= What is expected =
Lift out each line of the data that holds "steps".

= Data shown =
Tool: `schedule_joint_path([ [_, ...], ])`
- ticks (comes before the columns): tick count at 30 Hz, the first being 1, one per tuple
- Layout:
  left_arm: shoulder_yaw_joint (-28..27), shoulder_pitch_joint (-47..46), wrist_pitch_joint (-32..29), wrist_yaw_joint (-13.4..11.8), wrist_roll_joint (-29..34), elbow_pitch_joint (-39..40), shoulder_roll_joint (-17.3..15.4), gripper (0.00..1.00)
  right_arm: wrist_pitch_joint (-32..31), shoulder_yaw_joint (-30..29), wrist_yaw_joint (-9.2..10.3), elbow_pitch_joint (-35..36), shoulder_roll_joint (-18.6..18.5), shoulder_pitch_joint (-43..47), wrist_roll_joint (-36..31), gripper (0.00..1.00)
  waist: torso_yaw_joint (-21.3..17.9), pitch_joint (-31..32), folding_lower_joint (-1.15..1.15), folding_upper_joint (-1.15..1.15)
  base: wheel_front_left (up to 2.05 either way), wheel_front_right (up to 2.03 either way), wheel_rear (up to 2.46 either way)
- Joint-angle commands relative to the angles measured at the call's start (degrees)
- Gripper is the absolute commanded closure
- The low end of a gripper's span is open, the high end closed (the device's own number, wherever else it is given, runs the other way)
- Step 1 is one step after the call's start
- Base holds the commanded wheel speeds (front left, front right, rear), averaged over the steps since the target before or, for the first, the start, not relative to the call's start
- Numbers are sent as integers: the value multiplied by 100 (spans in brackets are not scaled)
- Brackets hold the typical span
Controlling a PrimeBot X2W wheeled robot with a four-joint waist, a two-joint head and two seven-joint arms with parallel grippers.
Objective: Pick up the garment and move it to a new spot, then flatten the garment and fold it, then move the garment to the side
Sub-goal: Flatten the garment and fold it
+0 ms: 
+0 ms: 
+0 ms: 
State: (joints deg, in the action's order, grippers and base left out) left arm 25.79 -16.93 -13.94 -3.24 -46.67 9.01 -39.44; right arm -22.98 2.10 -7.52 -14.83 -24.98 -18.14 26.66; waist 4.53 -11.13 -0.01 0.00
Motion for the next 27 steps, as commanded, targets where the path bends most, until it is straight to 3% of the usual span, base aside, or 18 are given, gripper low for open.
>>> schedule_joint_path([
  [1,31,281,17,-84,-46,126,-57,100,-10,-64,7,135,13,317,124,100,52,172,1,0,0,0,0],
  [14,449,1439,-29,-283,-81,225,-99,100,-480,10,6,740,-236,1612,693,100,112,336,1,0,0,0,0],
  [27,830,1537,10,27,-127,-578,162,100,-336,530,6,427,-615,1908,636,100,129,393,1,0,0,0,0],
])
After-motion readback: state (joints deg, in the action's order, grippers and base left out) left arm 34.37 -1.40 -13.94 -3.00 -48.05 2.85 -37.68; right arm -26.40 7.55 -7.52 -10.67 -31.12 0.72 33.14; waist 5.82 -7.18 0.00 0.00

= Solution to this task =
- Base holds the commanded wheel speeds (front left, front right, rear), averaged over the steps since the target before or, for the first, the start, not relative to the call's start
Motion for the next 27 steps, as commanded, targets where the path bends most, until it is straight to 3% of the usual span, base aside, or 18 are given, gripper low for open.

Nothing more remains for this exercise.